What is “Mini-Meditation”
Formal meditation practice with a group or solo is key to Zen practice and will not be explained here again.
The site www.oakvillezenmeditation.ca is full of information in this regard.
What is important to realize is that practice of formal meditation is not an end by itself but just a mean or a tool to control our thoughts and their source that is our mind. Our ego-centered mind is the main source of our dissatisfactions, unhappiness and suffering. The external causes of our dissatisfactions remained limited. The first step in controlling our thoughts and emotions is to be aware (mindful) of them. Only after this first step can we delete them. In other words, we cannot control something if we are not aware of it.

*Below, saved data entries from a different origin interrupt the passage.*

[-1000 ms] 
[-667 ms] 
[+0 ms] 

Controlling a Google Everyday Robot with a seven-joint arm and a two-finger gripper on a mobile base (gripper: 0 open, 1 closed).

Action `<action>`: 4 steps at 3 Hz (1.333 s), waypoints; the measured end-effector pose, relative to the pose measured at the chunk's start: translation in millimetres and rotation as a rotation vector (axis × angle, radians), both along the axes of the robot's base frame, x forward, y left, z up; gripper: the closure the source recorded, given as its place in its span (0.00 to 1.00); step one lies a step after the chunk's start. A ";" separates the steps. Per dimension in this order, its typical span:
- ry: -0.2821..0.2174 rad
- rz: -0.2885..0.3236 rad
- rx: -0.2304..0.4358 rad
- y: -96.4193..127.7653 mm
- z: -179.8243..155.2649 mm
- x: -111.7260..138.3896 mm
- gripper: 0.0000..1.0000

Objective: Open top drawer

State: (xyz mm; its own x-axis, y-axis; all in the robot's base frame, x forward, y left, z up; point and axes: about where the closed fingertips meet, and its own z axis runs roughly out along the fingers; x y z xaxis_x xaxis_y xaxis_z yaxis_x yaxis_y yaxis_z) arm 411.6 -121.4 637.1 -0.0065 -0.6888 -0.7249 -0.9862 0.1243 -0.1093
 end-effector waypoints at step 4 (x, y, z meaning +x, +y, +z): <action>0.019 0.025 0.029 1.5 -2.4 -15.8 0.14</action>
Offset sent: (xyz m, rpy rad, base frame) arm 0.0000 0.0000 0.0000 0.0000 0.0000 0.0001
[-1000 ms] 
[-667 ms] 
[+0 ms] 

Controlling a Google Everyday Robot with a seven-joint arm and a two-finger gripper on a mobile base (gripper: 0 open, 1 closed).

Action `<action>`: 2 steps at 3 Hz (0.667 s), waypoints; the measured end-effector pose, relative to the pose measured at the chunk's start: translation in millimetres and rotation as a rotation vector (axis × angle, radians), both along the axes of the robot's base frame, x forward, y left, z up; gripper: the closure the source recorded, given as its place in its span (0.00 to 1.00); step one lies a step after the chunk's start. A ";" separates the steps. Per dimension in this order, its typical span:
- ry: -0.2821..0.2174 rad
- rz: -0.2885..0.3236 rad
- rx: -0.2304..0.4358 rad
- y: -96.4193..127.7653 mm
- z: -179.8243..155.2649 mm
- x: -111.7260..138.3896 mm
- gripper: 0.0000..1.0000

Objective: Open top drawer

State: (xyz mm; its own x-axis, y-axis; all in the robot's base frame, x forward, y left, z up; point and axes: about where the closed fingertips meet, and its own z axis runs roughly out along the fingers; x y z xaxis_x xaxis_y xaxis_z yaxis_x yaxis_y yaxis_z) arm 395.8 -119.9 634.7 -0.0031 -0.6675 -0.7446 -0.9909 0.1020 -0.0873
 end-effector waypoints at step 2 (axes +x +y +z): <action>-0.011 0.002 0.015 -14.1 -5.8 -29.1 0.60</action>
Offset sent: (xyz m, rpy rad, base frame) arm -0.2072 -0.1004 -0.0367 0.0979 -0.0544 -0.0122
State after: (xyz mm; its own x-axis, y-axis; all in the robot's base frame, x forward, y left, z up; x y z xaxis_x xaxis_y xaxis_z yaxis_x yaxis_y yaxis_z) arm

During the day over 45,000 thoughts are bombarding us. How many of them are you aware of? Less than 1% may be. Zen talks about sleep day walking or thinking zombies. Beside formal meditation lasting from 10 to 45 minutes you may consider during your hectic day what I call Mini-Meditation. Mini-Meditation is to the formal meditation what a snack is to a meal.
- They last no more than 2-3 min. So it will not disturb too much your activity.
- They can be done anywhere, anytime.
- They can be done 2 to 4 times / day or more.
Like its big sister Mini-Meditation requires a focus point or mind anchor. Any focus point can be used as long you focus on it and as long as you are mindful of incoming thoughts while returning to your focus point. The key as usual is to act as a mirror reflecting your target focusing point as it is and not as you want it to be that is without a discriminative, analytic and judgmental mind. So during Mini-Meditation you can:
- Focus on your body:
- On your expiration (like during formal meditation).
- On what you are doing: walking, eating, reading, etc.
- On your body using upward or downward scanning.
- Focus on your mind:
- On your current intellectual activity.
- On your incoming thoughts.
- On your emotional state.
- Focus on your time/space environment using your 5 senses.
- When you are at home, in a car, at work, outside, etc….
- When you are with people.
- Focusing on the present moment.
As you can see there are 3 main targets and each of them has 3 components. So you have 9 possible focus points. Easy to remember. Which focus point to pick? Up to you. You can pick and choose 1 of the 9 and alternate as you wish.
As you know the benefits of the practice of meditation is cumulative regardless its lengths. Obviously “Mini-Meditation” should not replace the formal ones and should be seen as an add-on.
It is also a nice and fun way:
- to break our routine of the day.
- to break our current detrimental multitasking behavior and
- to enjoy the pleasure of not being a zombie all day long.